TASK TO COMPLETE: Both the line below containing "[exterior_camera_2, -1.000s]" and the line containing "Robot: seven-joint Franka", along with every line between them, should be repeated exactly; no other line belongs in the answer.

SOURCE MATERIAL:
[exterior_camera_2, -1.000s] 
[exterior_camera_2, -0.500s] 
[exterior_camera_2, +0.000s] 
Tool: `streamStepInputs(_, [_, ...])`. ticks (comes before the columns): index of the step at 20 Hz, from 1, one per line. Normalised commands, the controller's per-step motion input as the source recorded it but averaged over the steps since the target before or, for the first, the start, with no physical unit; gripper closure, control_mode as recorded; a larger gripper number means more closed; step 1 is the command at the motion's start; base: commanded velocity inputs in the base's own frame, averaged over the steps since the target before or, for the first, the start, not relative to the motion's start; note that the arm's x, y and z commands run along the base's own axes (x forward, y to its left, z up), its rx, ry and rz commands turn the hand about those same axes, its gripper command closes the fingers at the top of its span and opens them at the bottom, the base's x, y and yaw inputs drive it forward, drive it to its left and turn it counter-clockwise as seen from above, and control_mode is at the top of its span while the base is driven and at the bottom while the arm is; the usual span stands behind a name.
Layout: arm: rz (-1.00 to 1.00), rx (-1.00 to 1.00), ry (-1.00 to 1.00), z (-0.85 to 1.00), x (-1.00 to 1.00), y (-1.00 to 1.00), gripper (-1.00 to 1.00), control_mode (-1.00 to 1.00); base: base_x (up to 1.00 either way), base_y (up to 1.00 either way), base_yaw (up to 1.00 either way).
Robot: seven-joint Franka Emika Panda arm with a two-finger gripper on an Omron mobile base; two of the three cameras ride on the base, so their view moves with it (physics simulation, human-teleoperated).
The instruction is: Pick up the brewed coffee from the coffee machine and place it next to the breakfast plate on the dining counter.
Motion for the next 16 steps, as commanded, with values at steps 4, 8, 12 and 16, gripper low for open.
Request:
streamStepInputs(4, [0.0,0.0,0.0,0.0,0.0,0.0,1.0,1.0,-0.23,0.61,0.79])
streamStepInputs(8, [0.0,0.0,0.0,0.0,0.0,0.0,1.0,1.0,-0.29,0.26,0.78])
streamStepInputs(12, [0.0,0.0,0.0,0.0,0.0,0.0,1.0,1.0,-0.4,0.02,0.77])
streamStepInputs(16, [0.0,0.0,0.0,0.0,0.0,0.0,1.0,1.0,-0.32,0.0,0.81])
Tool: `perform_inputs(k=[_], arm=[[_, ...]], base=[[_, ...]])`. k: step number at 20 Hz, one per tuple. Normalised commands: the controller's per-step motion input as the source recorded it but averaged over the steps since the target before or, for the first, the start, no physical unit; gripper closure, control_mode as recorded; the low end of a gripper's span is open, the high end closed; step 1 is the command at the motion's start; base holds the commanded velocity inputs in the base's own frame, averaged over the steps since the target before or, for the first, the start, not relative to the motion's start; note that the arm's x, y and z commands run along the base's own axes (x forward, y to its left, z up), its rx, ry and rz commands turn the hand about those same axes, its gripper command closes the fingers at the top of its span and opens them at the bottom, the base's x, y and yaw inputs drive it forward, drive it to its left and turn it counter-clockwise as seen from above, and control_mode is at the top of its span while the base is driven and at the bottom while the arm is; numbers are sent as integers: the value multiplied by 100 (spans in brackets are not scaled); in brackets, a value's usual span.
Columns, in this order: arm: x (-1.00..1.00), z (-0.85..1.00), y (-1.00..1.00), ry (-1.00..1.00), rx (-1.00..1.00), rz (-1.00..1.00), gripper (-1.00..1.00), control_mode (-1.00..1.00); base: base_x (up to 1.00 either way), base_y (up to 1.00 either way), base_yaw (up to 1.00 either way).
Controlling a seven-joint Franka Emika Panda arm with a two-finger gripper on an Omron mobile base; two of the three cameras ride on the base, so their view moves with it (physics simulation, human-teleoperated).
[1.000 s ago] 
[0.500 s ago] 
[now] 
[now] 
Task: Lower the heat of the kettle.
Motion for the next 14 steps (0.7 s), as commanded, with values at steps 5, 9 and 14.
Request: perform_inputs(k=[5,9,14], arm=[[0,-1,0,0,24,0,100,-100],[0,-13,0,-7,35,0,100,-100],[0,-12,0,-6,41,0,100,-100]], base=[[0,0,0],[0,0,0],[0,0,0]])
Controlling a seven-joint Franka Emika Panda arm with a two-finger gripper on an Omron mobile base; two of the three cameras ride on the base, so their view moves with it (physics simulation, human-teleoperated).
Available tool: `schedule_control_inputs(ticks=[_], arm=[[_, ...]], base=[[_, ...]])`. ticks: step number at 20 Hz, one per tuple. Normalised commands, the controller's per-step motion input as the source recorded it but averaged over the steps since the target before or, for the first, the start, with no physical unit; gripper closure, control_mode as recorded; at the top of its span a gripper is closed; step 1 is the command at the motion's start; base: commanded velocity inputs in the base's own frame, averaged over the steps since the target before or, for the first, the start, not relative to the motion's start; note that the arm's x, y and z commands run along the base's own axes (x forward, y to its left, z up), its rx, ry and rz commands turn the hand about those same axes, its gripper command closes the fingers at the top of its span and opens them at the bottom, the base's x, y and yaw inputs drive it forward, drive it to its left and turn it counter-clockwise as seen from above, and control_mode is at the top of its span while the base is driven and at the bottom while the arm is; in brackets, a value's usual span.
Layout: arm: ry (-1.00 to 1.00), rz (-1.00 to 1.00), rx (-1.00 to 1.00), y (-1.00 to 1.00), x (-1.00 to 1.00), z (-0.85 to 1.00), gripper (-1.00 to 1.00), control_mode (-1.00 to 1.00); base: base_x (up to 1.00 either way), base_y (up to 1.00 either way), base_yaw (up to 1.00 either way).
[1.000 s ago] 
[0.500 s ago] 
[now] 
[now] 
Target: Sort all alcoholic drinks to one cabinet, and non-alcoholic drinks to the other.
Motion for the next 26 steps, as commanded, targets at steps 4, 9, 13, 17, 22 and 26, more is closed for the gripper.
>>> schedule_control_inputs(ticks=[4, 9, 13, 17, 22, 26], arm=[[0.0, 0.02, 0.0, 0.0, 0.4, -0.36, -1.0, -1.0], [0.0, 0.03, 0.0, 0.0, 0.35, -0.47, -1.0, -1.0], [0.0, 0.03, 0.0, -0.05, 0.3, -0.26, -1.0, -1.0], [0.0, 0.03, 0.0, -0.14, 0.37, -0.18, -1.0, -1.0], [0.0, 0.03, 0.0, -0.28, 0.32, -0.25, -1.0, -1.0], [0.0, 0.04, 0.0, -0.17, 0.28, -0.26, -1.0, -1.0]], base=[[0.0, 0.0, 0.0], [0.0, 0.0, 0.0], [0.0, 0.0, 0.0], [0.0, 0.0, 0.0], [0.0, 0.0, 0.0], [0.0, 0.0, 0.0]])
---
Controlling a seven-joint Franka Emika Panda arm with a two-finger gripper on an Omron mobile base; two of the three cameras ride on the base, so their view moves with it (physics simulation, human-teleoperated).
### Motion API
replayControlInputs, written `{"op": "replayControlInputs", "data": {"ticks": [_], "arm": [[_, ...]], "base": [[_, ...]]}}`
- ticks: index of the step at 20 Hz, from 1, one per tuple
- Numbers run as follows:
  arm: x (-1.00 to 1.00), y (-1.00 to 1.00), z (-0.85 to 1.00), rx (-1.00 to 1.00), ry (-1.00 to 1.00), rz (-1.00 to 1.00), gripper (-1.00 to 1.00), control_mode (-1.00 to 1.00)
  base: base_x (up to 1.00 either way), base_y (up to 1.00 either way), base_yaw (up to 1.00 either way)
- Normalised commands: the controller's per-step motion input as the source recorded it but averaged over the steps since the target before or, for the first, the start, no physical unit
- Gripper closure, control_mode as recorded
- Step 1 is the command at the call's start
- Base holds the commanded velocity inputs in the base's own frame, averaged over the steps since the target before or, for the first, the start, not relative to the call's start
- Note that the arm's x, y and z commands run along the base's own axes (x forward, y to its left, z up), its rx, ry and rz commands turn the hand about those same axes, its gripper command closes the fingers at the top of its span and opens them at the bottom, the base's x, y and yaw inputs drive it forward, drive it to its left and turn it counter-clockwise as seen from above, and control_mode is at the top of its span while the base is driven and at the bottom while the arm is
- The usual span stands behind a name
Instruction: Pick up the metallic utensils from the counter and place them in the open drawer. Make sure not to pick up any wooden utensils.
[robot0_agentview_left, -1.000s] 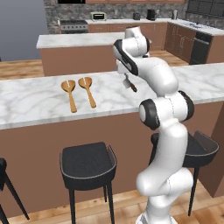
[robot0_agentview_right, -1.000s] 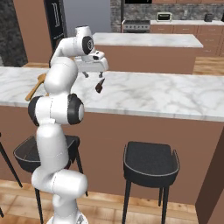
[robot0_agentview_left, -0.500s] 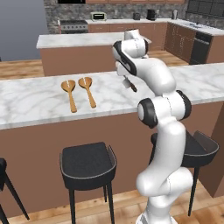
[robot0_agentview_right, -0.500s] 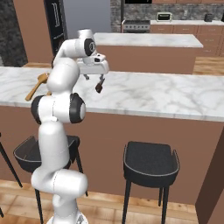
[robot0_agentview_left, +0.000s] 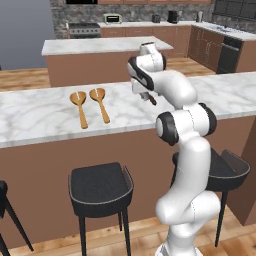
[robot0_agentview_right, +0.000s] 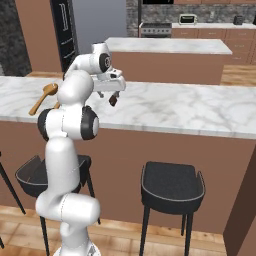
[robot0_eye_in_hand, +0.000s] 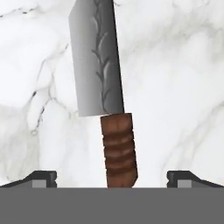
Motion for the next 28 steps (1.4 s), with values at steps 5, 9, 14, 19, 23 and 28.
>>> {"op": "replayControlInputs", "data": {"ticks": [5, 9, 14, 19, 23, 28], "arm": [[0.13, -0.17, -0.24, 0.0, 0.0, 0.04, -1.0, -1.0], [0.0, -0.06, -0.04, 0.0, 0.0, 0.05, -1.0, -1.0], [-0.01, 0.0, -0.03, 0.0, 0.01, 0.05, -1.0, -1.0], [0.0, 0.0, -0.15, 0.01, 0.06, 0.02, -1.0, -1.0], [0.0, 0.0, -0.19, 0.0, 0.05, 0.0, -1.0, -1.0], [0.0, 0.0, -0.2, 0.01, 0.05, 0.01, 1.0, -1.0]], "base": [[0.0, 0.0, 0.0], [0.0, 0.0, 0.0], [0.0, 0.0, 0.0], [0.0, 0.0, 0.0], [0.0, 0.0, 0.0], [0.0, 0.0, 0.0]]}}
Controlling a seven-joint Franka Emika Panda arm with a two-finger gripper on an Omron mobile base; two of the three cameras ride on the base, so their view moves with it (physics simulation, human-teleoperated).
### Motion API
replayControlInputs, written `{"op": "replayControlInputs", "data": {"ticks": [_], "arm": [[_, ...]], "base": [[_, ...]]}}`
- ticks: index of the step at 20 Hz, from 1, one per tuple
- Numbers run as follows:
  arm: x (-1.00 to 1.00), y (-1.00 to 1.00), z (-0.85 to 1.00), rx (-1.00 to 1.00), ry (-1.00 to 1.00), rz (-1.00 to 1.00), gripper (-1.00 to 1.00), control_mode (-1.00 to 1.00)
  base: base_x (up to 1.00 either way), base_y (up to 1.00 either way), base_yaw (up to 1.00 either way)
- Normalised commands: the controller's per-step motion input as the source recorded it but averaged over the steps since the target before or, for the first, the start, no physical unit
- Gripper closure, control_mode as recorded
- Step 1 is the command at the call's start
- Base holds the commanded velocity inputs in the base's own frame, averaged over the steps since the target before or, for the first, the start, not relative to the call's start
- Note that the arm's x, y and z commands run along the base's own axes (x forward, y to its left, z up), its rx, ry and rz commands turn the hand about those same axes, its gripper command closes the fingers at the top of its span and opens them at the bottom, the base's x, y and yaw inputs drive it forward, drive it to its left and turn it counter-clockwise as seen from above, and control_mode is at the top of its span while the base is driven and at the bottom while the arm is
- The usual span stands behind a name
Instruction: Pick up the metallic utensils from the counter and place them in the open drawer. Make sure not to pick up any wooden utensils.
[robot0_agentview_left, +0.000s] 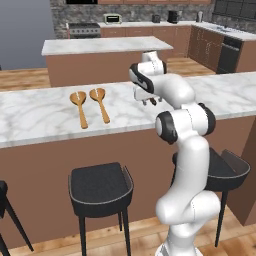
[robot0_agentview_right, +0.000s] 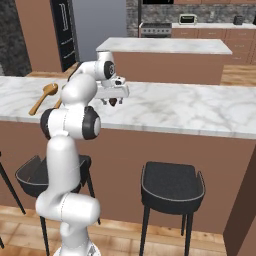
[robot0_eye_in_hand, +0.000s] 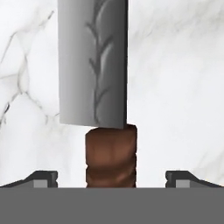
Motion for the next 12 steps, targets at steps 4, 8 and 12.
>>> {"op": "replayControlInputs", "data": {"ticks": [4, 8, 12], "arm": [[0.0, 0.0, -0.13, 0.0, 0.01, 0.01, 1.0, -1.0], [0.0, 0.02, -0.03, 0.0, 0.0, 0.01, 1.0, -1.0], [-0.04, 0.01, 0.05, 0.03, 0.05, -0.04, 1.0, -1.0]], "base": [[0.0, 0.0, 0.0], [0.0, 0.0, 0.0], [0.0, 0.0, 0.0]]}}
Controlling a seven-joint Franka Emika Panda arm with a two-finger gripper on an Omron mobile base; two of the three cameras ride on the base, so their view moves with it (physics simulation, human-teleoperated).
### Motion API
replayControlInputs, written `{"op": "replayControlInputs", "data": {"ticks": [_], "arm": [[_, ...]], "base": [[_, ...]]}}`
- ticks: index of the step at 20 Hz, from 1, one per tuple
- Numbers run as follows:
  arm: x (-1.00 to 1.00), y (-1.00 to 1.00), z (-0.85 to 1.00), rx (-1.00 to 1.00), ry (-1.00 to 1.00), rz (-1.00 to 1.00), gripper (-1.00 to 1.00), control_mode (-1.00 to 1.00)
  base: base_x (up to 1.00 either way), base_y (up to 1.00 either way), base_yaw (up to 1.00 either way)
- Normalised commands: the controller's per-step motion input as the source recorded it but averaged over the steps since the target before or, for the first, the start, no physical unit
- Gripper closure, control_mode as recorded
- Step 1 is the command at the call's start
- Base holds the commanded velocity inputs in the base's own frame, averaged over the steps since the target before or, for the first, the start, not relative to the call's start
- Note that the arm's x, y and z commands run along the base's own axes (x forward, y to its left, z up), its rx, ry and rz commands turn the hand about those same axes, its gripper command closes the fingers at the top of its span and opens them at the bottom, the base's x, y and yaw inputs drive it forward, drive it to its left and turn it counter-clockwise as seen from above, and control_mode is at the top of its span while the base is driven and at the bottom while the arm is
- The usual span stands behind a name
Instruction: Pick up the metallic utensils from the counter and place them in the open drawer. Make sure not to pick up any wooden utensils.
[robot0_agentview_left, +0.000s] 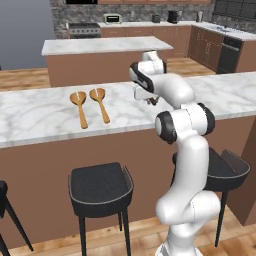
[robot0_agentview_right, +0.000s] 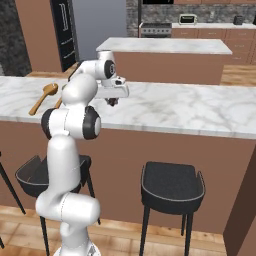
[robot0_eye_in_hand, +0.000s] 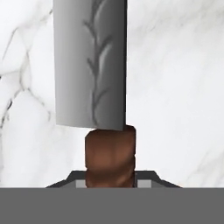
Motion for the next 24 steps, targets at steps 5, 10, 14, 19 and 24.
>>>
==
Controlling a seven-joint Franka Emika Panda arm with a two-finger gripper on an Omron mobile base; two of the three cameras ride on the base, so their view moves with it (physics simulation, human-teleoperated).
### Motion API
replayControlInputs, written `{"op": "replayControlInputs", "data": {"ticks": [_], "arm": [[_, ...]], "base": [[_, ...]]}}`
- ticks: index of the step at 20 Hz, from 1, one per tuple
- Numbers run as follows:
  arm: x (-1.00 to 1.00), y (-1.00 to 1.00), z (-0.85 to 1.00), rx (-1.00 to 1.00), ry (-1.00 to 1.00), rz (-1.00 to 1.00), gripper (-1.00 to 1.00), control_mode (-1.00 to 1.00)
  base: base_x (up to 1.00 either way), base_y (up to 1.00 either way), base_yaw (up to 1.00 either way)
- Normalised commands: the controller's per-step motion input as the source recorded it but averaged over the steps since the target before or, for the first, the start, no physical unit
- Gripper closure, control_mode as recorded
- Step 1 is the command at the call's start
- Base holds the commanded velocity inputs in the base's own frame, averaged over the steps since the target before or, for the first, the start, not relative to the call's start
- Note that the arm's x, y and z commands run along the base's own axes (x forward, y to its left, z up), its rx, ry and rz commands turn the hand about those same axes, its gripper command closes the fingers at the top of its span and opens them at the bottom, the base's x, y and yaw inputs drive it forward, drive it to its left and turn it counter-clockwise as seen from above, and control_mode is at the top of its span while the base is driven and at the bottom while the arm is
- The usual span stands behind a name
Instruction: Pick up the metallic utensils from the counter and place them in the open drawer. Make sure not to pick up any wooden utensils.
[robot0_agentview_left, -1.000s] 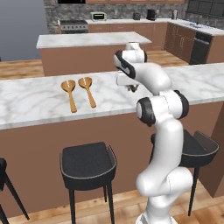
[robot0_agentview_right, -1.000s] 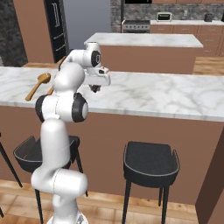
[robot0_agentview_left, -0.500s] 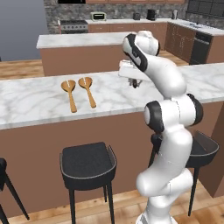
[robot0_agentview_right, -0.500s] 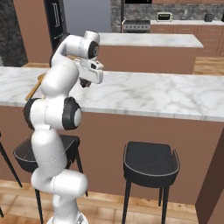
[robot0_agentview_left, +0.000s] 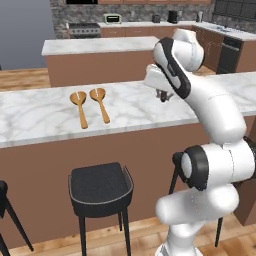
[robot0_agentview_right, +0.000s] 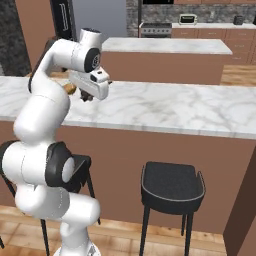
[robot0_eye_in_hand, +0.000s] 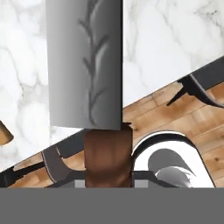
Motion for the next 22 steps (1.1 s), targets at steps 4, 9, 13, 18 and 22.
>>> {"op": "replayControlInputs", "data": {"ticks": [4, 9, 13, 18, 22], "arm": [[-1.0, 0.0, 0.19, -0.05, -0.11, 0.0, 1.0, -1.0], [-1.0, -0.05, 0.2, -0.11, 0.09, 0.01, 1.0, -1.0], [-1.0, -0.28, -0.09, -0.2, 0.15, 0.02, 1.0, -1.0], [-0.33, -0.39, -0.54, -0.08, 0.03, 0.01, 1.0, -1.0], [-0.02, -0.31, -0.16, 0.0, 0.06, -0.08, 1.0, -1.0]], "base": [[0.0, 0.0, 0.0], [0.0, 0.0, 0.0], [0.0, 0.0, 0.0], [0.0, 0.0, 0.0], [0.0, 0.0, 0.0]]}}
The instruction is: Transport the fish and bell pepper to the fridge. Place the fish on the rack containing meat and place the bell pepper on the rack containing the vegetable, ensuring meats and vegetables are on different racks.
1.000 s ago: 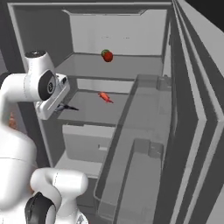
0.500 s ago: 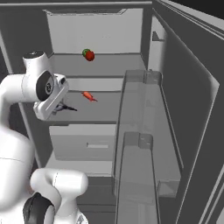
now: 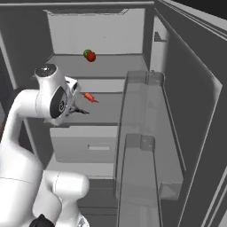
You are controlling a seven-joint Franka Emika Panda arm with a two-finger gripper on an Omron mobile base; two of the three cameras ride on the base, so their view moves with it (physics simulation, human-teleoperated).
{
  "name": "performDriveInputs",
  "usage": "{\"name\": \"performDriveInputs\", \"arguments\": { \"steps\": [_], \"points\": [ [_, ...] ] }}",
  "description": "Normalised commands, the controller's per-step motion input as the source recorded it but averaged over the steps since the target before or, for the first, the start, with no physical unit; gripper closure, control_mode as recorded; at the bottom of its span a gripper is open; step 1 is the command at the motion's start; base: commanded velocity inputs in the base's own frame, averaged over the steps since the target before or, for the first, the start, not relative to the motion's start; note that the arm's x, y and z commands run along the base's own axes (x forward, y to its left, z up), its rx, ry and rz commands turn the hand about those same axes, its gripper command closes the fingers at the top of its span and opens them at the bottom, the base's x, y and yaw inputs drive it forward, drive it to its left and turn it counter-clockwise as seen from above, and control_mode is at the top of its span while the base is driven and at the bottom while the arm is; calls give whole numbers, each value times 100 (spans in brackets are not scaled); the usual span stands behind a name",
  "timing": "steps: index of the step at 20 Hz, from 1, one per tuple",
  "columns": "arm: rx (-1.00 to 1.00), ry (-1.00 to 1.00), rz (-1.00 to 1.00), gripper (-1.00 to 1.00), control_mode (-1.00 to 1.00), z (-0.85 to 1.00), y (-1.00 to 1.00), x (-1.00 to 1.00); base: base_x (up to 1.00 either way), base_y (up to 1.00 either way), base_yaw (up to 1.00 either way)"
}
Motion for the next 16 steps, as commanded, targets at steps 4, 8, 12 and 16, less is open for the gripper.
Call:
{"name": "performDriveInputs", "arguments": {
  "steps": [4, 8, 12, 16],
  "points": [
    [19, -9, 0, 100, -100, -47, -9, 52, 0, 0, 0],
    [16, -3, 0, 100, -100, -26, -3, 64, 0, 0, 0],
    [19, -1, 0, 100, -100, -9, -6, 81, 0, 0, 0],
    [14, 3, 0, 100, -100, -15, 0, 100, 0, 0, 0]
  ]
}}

EXPECTED ANSWER:
[exterior_camera_2, -1.000s] 
[exterior_camera_2, -0.500s] 
[exterior_camera_2, +0.000s] 
Tool: `streamStepInputs(_, [_, ...])`. ticks (comes before the columns): index of the step at 20 Hz, from 1, one per line. Normalised commands, the controller's per-step motion input as the source recorded it but averaged over the steps since the target before or, for the first, the start, with no physical unit; gripper closure, control_mode as recorded; a larger gripper number means more closed; step 1 is the command at the motion's start; base: commanded velocity inputs in the base's own frame, averaged over the steps since the target before or, for the first, the start, not relative to the motion's start; note that the arm's x, y and z commands run along the base's own axes (x forward, y to its left, z up), its rx, ry and rz commands turn the hand about those same axes, its gripper command closes the fingers at the top of its span and opens them at the bottom, the base's x, y and yaw inputs drive it forward, drive it to its left and turn it counter-clockwise as seen from above, and control_mode is at the top of its span while the base is driven and at the bottom while the arm is; the usual span stands behind a name.
Layout: arm: rz (-1.00 to 1.00), rx (-1.00 to 1.00), ry (-1.00 to 1.00), z (-0.85 to 1.00), x (-1.00 to 1.00), y (-1.00 to 1.00), gripper (-1.00 to 1.00), control_mode (-1.00 to 1.00); base: base_x (up to 1.00 either way), base_y (up to 1.00 either way), base_yaw (up to 1.00 either way).
Robot: seven-joint Franka Emika Panda arm with a two-finger gripper on an Omron mobile base; two of the three cameras ride on the base, so their view moves with it (physics simulation, human-teleoperated).

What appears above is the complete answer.